Does EU legislation allow the use of the Benchmark Dose (BMD) approach for risk assessment?

Abstract

Hazard characterisation is largely based on an approach of (statistically) comparing dose groups with the controls in order to derive points of departure such as no-observed-adverse-effect levels (NOAELs) or lowest-observed-adverse-effect levels (LOAELs). This approach suggests the absence of any relevant effect at the NOAEL. The NOAEL approach has been debated for decades. A recent Scientific Opinion by the European Food Safety Authority (EFSA) concluded that the Benchmark Dose (BMD) approach should be preferred over the NOAEL approach for deriving human (health-based) limit or guidance values. Nonetheless, the BMD approach is used infrequently within European regulatory frameworks. The reason for this may lie in legislation or guidelines requiring the use of the NOAEL approach. In this context, various EU regulatory frameworks were examined on such demands. Interestingly, no single legislation was identified containing statutory requirements in conflict with the use of the BMD approach.

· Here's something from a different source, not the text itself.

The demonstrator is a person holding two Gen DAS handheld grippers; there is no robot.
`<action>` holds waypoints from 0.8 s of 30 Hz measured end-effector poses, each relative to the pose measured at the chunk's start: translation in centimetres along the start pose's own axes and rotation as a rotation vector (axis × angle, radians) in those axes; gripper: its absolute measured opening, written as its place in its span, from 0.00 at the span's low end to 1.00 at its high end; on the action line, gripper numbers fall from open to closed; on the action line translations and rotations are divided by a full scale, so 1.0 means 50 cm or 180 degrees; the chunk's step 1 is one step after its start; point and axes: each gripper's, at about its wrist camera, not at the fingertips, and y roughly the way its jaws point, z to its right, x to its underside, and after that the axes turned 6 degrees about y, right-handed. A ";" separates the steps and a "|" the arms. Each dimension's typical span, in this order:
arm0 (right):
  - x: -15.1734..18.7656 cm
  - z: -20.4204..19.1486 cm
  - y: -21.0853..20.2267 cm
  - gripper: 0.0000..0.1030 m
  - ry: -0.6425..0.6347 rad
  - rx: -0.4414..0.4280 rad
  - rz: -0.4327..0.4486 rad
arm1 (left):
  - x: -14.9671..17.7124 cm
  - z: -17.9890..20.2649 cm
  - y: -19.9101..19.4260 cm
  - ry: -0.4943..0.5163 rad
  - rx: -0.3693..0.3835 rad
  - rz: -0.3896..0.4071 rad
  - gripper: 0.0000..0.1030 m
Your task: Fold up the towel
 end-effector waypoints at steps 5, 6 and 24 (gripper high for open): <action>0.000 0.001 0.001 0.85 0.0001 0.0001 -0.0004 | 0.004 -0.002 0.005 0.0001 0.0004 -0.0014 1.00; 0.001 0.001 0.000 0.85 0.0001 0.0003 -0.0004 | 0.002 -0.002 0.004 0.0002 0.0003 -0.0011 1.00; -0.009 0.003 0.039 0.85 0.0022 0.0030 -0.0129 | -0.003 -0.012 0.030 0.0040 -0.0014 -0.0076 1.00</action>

Keywords: ADI; AEL; AOEL; ARfD; BMD; BMDL; Benchmark dose; Benchmark dose lower confidence bound; DG SANCO; DNEL; EFSA; EFSA CONTAM; EFSA scientific panel on contaminants in the food chain; EU; EU Scientific Committee on Consumer Safety; EU directorate general for health and consumer affairs; European Food Safety Authority; Guidance; IPCS; International Programme on Chemical Safety; JECFA; Joint FAO/WHO Expert Committee on Food Additives; LO(A)EL; MRL; NO(A)EL; NOAEL; POD; Regulation; SCCS; acceptable daily intake; acceptable operator exposure level; acute reference dose; adverse effect level; derived no effect level; lowest-observed-(adverse)-effect level; maximum residue level; no-observed-(adverse)-effect level; point of departure.